Written by a mother/daughter team of Kristen Lee Rosenfeld for music and Luanne Aronen Rosenfeld for lyrics turned out a mini jewel which asks the question, “Can political debate be more than just song and dance?” There are a mere two candidates in this debate; a fictionalized pretty-boy Harvard grad (Jonathan Todd Ross) who grins manically and finds the light, and an African American woman (Cicily Daniels) in an ill-fitting suit who keeps getting her dander up when her opponent pushes her easily visible buttons.
As the candidates begin to answer questions that seem to have been plucked from real debates with pat answers, the campaign managers begin to sing over them with an internalized dialogue. “If your opponent’s record is spotty, point out that the opponent’s naughty.” Maybe it’s not the Gershwins, but in the end it hit what many of us are bemoaning — the false nature of politicians. The campaign managers who did the heavy lifting in singing and dancing are played by Kirsten Hopkins and Brian Charles Rooney, and were excellent, as were the candidates. I hope to see the full-length version of this work.
After intermission there were three more works: “What the Wall Does” by Rob Askins, directed by Dominic D’Andre is basically about the depraved sex cravings of certain elected officials. There is a red wall with two holes. There is a governor, wonderfully and evilly played by Lou Liberatore, there is his assistant Debargo Sanyal, completely different from his first role and equally compelling. Scott Rad Brown and Anna Van Valin administer oral ministrations from behind the wall. It is a tough, dark play that does manage to point up the slimier side of politics.
“Lex Before Marriage” by Jen Silverman, directed by Jessi D. Hill, explores an impending lesbian wedding where the favorite boy cousin David Jackson (who is great as a disaffected confused youth), and the bride Erin Buckley, all prim and uber-wise, discuss what it means to agree to disagree and still remain loving family.
This play would not be as compelling without a bouncing-off-the-wall character played to insane perfection by Parker Leventer. Leventer morphs from virgin farm girl to experimental bondage lesbian, to wife, to voyeur.

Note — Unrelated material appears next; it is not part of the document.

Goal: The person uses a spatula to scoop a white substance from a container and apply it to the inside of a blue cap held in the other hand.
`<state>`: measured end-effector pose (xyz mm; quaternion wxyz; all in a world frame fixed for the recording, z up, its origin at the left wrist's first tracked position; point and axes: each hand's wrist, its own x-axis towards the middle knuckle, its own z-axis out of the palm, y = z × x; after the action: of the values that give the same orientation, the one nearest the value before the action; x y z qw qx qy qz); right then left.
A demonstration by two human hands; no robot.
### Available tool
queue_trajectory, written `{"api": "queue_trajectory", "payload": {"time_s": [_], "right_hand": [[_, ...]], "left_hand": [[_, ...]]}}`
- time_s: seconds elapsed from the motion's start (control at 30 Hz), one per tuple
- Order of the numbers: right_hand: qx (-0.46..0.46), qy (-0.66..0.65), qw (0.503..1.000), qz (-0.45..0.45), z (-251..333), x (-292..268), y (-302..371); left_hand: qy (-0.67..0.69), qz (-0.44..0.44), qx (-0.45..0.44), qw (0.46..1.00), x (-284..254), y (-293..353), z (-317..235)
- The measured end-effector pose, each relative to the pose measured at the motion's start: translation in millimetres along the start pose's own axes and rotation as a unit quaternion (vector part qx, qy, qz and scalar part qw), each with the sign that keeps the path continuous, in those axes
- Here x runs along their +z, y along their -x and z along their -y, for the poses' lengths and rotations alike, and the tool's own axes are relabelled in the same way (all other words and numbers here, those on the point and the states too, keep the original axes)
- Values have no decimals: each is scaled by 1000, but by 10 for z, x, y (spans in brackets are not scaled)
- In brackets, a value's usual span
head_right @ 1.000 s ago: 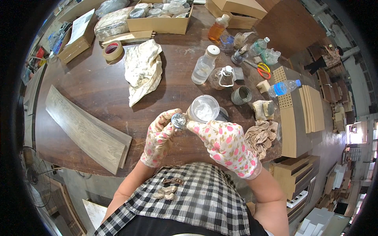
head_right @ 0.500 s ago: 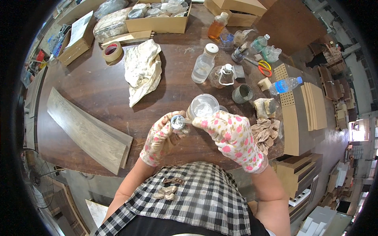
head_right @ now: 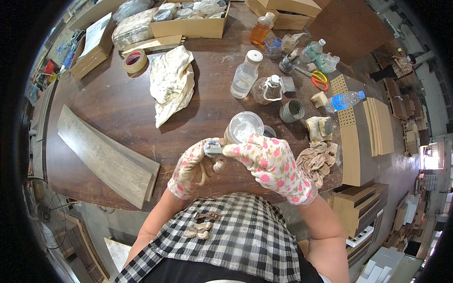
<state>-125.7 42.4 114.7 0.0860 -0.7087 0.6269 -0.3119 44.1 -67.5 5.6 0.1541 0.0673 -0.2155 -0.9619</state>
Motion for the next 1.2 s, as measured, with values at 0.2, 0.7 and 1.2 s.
{"api": "queue_trajectory", "payload": {"time_s": [0.2,0.7,1.2], "right_hand": [[27,-71,997,-12,-34,31,23],[-11,-121,992,33,-55,14,160],[-8,-195,981,24,-76,96,46]], "left_hand": [[-13,-28,2,1000,84,80,-4],[13,-45,-2,999,119,255,112],[78,-91,-37,992,133,339,60]]}}
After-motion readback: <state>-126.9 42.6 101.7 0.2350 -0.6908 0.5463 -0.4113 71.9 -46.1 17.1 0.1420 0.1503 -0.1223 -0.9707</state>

She seems to embody the range that human sexuality can assume and her perambulations with a character named “the lesbian” (played with gusto by Stacey Raymond) take the short work to the edges of experimentalism while still parsing gay marriage in a linear format.

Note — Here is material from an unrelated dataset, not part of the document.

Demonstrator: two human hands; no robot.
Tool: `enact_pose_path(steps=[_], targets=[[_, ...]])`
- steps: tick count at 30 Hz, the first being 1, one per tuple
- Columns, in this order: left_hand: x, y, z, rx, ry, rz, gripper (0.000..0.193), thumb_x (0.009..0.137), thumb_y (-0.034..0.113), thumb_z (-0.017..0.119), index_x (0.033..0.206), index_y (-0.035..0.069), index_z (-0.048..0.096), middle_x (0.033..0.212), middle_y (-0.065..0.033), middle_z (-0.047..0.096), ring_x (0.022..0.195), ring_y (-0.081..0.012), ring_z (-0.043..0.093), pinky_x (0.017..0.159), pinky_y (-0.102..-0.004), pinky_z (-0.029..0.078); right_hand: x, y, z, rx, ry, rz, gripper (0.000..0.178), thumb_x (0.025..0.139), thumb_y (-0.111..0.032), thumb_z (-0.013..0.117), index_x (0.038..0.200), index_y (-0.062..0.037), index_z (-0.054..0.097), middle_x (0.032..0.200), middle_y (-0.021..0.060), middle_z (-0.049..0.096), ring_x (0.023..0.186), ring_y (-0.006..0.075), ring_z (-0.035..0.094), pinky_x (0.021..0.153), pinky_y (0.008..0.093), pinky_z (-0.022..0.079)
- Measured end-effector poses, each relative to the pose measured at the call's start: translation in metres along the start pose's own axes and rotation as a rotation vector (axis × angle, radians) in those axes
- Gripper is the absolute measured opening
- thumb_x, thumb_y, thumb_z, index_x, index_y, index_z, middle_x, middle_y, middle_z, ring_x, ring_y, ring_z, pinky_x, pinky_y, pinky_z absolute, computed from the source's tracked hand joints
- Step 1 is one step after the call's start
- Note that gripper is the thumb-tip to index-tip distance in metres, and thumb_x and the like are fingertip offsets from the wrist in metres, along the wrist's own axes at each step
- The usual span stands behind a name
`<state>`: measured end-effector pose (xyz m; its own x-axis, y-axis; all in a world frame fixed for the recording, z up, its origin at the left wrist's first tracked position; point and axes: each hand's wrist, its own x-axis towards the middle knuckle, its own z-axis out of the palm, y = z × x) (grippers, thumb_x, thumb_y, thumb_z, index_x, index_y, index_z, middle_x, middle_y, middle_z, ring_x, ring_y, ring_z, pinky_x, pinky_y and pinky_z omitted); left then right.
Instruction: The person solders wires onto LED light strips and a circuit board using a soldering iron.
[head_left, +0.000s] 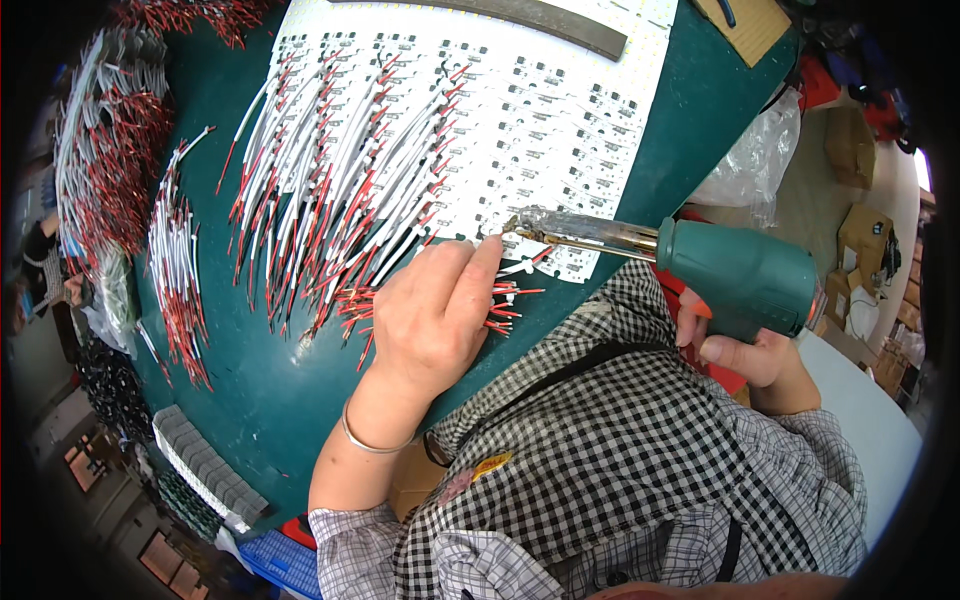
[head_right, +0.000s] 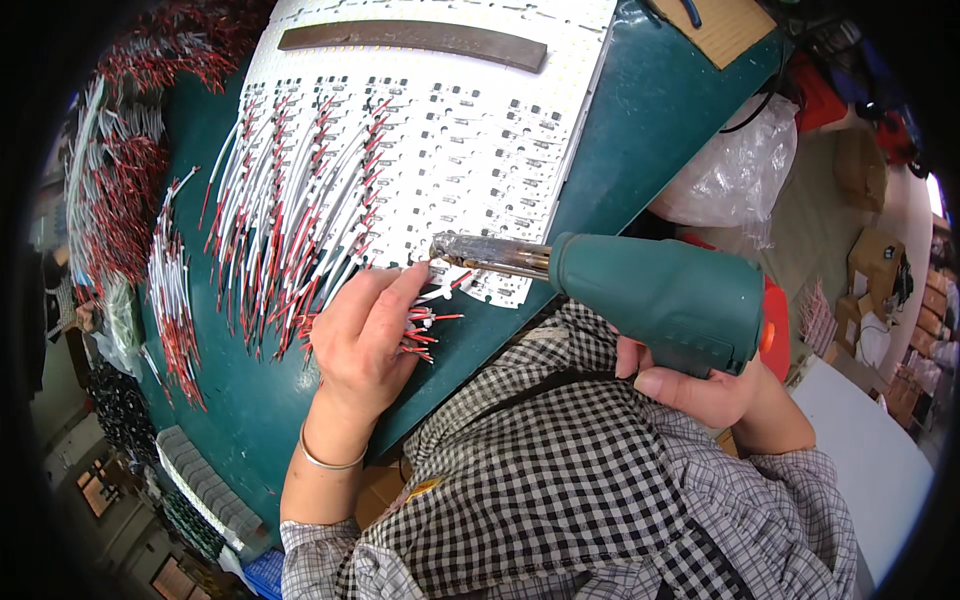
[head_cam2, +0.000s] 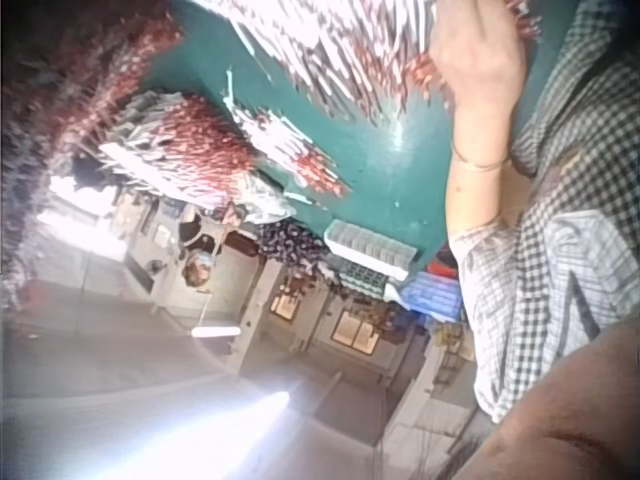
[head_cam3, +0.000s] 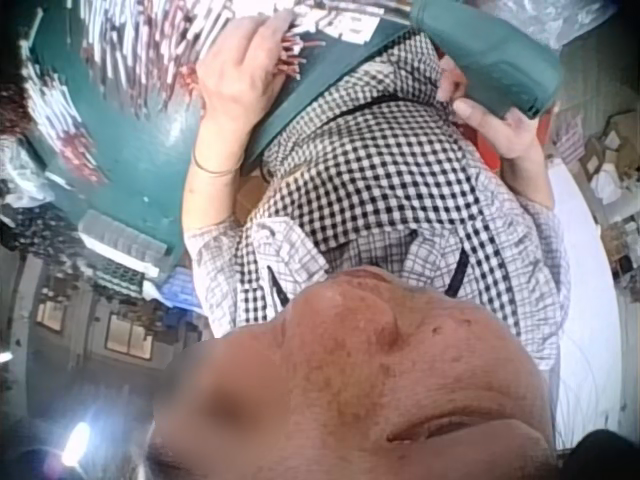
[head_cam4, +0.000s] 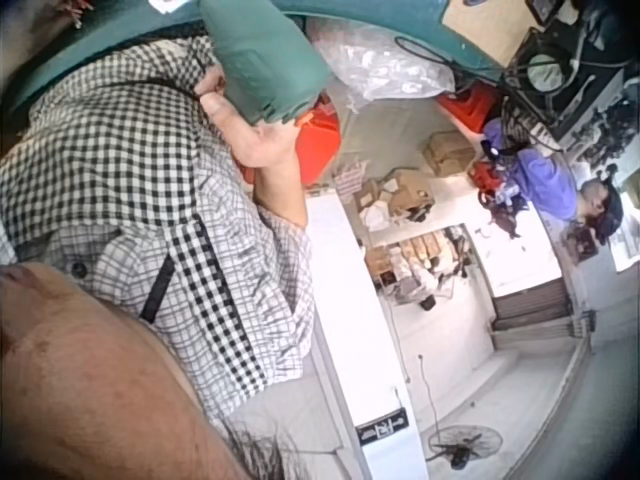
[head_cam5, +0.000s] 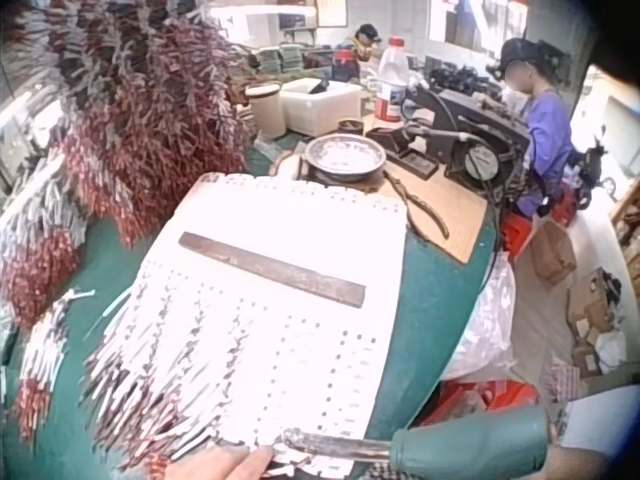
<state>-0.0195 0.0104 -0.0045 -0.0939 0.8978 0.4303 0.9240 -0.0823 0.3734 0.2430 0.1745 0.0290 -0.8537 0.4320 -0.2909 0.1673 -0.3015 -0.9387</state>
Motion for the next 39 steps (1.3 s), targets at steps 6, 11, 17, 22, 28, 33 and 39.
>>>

In the final play, “America, You Kill Me”, a liberal becomes a nihilist after a horrible accident. And it’s a comedy! Written by Joshua Conkel and directed by Scott Ebersold, it was too gory for me in an up-close-and-personal theater. As one of the more than 50 million Americans without insurance, the thought of a car accident is terrifying for me. I can’t readily travel to the edge of dark humor to decode the potential hilarity in an insured drunk decimating and murdering two college kids and not calling 911 because he can’t go back to jail.
The girl, wonderfully played by Nicole Beckwith, asks her cell phone “Siri call hospital” but the drunk, Tom Butler, crushes it under his big foot. The other student, trapped under rubble and realistically having paroxysms due to shock, is played well by Will Seefried. People did laugh. I did not. I wanted out of the scene of the accident. Do not sit close if you are bad with simulated gore, blood, convulsions, and the lack of recourse for so many of the uninsured.
In all it was exciting to see six new authors, directors, and a host of talent in a new theater. I wish what we were seeing was more uplifting, but then most of us desire equal pay, marriage for all, health care, and public services like education and housing aplenty so we can create and contemplate without the attendant fear. Alas.